Please report every line in the material below where the word "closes" is found.
--------------------------------------------------
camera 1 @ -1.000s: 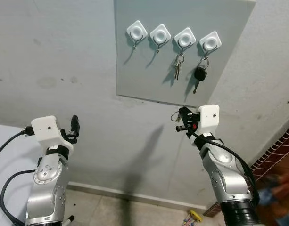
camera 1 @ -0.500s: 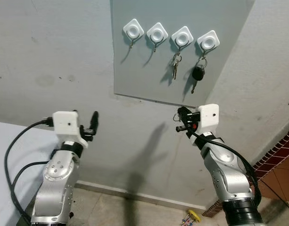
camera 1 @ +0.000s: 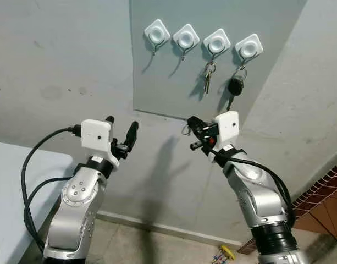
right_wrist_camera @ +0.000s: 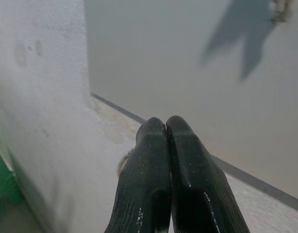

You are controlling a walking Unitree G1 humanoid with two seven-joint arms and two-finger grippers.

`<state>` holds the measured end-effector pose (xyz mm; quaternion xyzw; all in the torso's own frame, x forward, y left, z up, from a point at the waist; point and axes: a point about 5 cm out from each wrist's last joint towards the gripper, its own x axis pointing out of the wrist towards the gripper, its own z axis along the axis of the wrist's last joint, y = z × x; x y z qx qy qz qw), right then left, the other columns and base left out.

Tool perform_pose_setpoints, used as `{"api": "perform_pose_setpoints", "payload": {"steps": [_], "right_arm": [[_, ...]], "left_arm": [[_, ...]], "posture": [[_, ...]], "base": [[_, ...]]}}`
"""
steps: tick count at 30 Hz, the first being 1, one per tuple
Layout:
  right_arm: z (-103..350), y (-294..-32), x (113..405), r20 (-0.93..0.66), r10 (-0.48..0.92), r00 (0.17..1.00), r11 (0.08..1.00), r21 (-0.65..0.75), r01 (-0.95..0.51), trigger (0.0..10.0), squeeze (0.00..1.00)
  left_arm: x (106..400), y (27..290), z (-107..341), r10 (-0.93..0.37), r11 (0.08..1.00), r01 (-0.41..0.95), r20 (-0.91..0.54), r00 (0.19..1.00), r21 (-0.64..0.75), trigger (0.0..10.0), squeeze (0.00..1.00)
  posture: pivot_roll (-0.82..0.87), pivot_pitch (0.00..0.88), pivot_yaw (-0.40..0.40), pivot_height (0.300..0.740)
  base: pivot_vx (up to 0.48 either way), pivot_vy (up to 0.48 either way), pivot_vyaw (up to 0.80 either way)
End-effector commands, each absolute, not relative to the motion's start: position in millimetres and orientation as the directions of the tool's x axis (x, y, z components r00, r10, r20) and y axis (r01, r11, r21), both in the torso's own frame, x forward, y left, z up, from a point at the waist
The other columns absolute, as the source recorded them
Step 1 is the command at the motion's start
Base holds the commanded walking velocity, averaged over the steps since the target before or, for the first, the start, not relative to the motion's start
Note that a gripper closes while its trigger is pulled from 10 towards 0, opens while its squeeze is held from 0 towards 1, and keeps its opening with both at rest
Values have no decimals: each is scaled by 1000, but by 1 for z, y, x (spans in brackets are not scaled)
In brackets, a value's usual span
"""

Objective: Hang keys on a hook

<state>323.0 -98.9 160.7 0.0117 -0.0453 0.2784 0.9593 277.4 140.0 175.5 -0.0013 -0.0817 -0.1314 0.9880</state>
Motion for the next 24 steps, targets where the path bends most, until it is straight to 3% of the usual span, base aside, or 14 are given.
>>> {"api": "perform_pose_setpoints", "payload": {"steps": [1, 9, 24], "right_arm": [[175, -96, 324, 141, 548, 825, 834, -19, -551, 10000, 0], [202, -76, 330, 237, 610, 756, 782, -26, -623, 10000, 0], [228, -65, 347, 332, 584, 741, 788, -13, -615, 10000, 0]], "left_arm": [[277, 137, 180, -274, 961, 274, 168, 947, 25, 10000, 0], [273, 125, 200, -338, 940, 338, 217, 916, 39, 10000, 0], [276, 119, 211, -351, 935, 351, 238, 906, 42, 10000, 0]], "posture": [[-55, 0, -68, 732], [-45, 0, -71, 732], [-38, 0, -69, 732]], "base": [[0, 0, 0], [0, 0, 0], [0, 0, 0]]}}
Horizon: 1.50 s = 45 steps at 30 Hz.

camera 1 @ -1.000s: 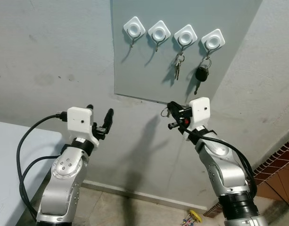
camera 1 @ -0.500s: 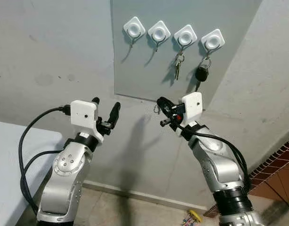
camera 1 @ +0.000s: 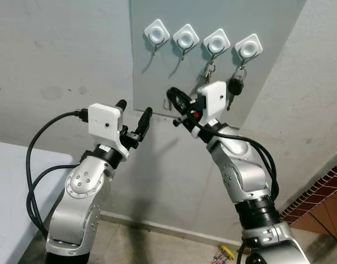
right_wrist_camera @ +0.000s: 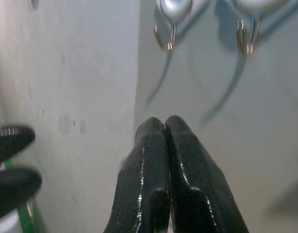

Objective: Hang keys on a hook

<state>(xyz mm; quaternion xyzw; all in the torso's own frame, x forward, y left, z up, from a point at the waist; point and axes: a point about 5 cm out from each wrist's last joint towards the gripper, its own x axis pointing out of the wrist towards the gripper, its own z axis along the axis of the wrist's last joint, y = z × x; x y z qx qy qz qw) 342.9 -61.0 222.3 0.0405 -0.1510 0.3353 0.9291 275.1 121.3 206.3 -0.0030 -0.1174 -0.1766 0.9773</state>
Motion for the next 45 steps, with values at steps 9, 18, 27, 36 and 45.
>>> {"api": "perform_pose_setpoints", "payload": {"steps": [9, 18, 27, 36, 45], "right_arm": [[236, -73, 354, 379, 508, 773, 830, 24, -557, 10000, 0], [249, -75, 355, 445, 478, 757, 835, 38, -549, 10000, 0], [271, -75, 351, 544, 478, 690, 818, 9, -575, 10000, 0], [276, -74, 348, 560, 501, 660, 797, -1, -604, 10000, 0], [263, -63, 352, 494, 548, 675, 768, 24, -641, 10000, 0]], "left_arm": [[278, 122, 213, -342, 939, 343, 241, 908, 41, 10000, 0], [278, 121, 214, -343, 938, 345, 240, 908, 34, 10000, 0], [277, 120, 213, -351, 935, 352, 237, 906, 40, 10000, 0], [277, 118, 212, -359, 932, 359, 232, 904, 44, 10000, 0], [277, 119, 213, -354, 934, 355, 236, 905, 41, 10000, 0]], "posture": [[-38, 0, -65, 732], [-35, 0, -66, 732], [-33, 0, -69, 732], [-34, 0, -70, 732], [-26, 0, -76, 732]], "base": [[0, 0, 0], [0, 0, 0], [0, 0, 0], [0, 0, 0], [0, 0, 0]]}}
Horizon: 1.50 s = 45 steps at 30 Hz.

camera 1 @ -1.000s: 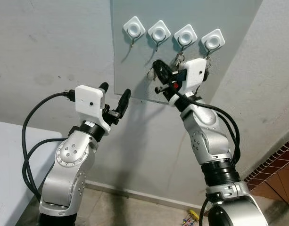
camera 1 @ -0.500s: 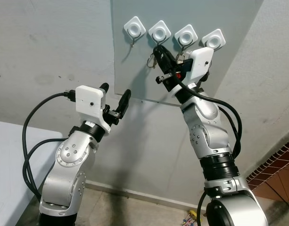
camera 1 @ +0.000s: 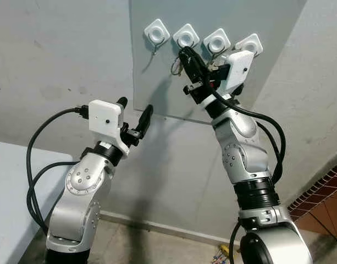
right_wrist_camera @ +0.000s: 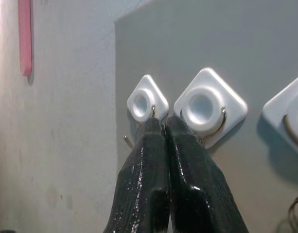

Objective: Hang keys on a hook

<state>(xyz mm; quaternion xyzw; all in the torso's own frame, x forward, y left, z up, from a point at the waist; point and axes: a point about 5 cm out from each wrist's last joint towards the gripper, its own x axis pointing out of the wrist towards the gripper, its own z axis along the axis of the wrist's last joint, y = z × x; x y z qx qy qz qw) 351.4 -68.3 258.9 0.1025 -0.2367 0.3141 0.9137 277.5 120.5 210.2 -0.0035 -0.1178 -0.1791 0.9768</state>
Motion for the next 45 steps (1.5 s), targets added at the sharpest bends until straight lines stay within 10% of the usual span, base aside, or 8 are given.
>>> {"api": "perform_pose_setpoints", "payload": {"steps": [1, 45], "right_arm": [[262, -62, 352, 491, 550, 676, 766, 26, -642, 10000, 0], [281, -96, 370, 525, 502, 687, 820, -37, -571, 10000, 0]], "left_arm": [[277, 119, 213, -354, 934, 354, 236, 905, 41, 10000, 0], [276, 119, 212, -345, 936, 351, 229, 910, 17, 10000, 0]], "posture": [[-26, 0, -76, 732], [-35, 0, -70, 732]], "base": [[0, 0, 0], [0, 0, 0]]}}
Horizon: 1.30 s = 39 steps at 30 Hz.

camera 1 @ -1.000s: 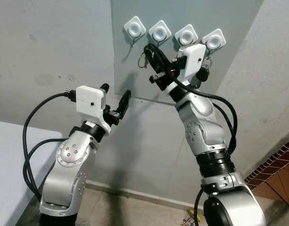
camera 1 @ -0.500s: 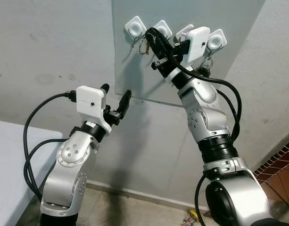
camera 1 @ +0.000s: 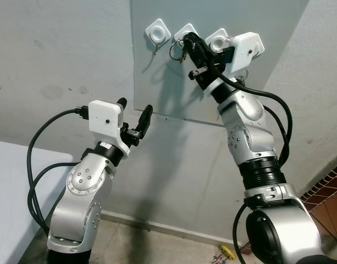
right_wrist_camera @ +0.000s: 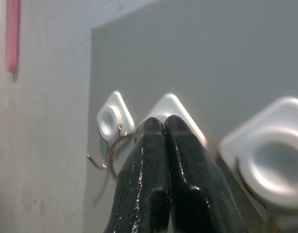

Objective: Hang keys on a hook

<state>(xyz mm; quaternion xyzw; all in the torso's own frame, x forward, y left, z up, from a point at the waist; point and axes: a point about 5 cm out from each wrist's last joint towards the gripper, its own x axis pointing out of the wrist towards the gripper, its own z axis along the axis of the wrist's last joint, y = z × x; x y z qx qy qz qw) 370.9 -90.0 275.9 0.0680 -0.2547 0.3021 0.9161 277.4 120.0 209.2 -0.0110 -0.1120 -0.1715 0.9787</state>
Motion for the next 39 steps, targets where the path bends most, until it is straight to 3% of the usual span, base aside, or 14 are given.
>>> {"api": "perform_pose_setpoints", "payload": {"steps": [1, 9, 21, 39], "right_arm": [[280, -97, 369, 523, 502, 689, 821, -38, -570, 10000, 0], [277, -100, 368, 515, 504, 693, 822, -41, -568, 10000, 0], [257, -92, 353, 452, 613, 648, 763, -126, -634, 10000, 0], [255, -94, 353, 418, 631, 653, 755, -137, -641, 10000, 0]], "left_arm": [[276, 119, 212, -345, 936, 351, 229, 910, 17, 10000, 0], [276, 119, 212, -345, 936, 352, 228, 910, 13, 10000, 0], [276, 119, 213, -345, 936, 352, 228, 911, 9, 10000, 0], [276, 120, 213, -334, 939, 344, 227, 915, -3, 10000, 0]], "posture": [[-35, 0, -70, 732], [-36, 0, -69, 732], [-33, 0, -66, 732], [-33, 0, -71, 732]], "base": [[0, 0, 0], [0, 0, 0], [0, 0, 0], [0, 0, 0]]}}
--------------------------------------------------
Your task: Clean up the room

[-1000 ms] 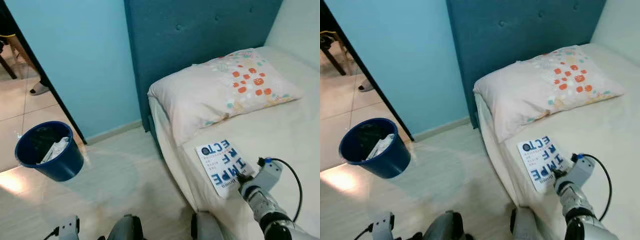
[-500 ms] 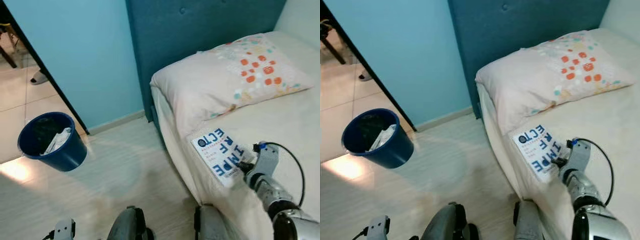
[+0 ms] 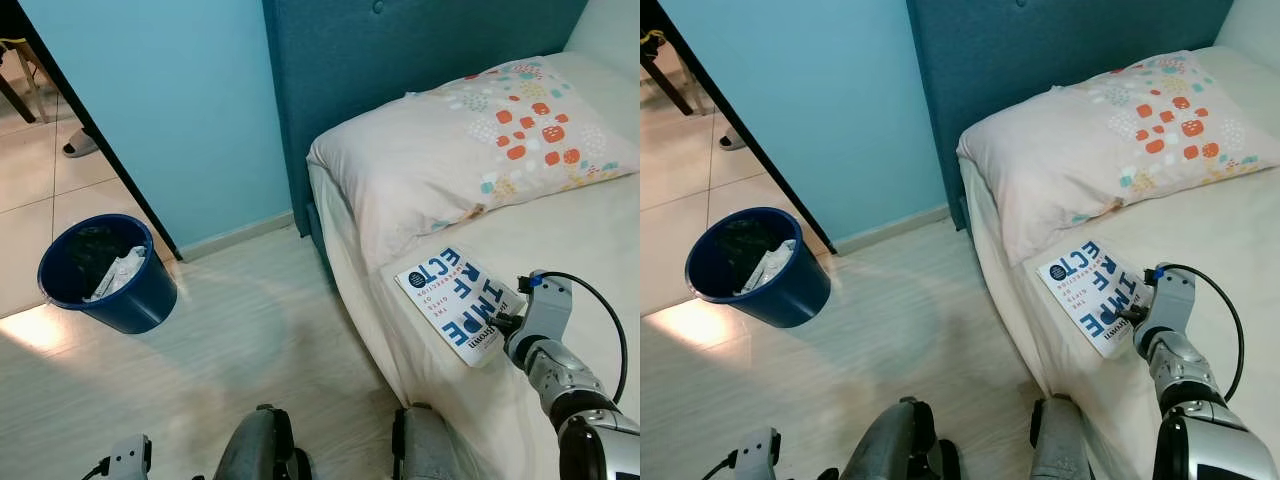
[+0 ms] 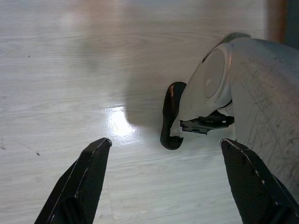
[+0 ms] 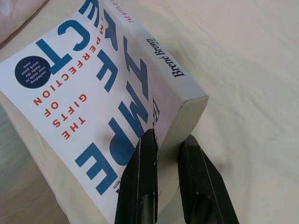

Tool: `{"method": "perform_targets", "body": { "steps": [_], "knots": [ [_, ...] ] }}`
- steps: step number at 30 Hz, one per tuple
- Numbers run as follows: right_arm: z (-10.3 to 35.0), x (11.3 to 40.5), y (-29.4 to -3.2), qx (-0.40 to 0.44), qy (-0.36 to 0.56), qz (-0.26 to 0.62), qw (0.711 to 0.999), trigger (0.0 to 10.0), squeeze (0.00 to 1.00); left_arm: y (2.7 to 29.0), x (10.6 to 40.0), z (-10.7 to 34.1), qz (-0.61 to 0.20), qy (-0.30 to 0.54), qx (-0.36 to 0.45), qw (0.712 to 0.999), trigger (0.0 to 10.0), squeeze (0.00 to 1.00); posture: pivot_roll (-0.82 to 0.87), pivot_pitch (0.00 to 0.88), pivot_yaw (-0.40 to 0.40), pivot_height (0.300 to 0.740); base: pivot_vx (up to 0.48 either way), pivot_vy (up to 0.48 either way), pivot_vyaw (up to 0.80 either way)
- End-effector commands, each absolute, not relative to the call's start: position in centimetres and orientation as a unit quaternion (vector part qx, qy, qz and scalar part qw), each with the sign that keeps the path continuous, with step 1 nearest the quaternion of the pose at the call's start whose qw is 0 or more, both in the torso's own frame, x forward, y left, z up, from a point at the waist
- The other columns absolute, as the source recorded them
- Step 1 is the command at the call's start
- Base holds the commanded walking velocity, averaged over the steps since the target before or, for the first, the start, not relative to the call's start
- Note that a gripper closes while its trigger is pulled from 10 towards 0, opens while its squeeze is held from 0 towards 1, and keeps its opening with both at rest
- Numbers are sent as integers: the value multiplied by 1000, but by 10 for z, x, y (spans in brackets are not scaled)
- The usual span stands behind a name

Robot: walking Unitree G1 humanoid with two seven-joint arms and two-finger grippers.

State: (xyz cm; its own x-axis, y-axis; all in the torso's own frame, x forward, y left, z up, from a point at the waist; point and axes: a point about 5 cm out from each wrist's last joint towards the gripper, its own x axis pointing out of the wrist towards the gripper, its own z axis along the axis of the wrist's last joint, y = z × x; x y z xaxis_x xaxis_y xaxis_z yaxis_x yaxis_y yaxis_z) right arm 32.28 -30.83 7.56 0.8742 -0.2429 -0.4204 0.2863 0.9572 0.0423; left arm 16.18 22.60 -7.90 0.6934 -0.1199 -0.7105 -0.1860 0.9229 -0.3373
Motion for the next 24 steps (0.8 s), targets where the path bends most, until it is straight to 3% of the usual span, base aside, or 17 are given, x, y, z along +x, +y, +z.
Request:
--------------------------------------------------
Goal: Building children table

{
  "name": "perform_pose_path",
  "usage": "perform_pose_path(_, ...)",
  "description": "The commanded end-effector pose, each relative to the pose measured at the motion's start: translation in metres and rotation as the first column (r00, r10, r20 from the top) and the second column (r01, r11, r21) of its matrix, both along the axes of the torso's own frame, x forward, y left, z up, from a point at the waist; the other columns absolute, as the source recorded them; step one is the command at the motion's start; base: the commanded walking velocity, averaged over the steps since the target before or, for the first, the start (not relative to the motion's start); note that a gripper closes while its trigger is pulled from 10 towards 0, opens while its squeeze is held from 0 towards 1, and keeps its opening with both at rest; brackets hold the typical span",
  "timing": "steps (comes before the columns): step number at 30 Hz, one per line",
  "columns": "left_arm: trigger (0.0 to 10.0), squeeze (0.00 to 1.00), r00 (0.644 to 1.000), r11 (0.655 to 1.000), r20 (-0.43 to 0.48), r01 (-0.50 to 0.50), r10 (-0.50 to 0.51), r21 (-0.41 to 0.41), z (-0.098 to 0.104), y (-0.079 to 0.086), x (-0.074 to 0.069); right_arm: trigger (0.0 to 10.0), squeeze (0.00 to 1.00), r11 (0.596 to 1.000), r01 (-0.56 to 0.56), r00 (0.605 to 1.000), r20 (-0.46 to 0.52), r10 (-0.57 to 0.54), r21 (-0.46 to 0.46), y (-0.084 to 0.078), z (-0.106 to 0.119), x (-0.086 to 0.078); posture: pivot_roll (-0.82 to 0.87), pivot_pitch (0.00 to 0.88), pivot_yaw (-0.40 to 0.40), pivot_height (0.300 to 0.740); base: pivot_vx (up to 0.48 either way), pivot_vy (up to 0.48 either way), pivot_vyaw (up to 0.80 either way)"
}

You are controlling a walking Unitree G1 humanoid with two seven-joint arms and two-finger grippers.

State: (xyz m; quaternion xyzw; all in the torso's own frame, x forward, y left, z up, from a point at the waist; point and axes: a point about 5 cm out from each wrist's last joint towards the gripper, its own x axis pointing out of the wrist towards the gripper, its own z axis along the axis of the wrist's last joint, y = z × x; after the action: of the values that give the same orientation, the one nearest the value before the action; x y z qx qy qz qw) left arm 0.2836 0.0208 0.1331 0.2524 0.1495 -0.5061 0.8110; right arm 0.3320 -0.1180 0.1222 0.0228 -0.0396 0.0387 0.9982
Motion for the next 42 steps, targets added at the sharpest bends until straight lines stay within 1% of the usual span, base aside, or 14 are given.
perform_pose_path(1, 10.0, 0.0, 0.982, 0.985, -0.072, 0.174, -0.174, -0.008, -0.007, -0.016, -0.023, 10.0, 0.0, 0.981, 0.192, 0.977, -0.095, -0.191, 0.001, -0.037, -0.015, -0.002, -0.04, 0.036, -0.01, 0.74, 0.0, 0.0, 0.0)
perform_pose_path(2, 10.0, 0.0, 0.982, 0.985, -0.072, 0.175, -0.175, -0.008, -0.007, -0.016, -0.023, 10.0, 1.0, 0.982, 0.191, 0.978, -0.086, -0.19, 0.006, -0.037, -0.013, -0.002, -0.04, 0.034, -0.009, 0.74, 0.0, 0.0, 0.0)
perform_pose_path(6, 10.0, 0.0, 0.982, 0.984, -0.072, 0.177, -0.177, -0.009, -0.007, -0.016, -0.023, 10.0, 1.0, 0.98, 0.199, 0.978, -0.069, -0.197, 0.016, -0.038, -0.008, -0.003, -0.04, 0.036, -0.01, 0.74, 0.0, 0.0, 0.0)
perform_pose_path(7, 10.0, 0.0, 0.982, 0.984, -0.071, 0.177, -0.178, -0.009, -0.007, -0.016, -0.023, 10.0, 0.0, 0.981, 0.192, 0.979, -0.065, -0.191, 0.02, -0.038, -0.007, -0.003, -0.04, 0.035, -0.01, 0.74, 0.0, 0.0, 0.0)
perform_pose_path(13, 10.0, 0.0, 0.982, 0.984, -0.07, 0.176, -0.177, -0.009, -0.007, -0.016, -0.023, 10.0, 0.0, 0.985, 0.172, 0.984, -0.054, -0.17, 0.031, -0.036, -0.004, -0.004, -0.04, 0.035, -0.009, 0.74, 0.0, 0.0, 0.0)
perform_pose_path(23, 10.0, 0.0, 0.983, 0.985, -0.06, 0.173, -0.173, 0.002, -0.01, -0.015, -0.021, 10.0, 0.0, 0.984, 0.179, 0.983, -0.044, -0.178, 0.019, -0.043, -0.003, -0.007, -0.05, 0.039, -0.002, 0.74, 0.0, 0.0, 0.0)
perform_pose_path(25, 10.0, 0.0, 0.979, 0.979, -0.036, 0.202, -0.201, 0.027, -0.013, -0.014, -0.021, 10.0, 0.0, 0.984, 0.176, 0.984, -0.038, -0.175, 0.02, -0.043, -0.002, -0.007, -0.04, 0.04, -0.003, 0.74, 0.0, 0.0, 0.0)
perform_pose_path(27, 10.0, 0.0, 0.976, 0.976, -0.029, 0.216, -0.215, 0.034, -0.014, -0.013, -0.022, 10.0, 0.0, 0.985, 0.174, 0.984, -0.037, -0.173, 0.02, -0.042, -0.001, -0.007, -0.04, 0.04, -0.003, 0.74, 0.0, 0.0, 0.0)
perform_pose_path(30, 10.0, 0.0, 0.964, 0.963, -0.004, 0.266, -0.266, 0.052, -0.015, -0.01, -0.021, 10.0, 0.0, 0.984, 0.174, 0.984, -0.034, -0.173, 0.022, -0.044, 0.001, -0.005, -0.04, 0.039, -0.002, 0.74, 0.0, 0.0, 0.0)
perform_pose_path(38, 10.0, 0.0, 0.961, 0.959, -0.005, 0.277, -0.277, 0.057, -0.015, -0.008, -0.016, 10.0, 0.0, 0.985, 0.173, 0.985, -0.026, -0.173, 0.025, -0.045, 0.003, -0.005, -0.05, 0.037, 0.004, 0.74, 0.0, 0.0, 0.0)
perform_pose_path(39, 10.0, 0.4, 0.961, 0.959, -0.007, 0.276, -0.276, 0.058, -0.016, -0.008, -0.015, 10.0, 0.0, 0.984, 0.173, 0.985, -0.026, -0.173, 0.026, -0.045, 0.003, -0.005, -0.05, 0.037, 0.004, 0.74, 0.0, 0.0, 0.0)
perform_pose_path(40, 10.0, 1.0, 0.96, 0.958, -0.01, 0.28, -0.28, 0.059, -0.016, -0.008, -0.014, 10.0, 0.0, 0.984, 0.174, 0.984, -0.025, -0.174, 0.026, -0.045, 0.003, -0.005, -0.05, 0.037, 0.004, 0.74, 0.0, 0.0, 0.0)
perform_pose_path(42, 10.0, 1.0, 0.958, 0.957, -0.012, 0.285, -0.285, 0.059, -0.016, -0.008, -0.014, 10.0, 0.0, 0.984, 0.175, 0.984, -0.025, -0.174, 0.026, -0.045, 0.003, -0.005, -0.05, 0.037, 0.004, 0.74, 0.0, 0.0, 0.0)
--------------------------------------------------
### Solution
Note that a gripper closes while its trigger is pulled from 10 towards 0, opens while its squeeze is held from 0 towards 1, and keeps its opening with both at rest
- Note that a gripper closes while its trigger is pulled from 10 towards 0, opens while its squeeze is held from 0 towards 1, and keeps its opening with both at rest
  "description": "The commanded end-effector pose, each relative to the pose measured at the motion's start: translation in metres and rotation as the first column (r00, r10, r20 from the top) and the second column (r01, r11, r21) of its matrix, both along the axes of the torso's own frame, x forward, y left, z up, from a point at the waist; the other columns absolute, as the source recorded them; step one is the command at the motion's start; base: the commanded walking velocity, averaged over the steps since the target before or, for the first, the start (not relative to the motion's start); note that a gripper closes while its trigger is pulled from 10 towards 0, opens while its squeeze is held from 0 towards 1, and keeps its opening with both at rest; brackets hold the typical span",

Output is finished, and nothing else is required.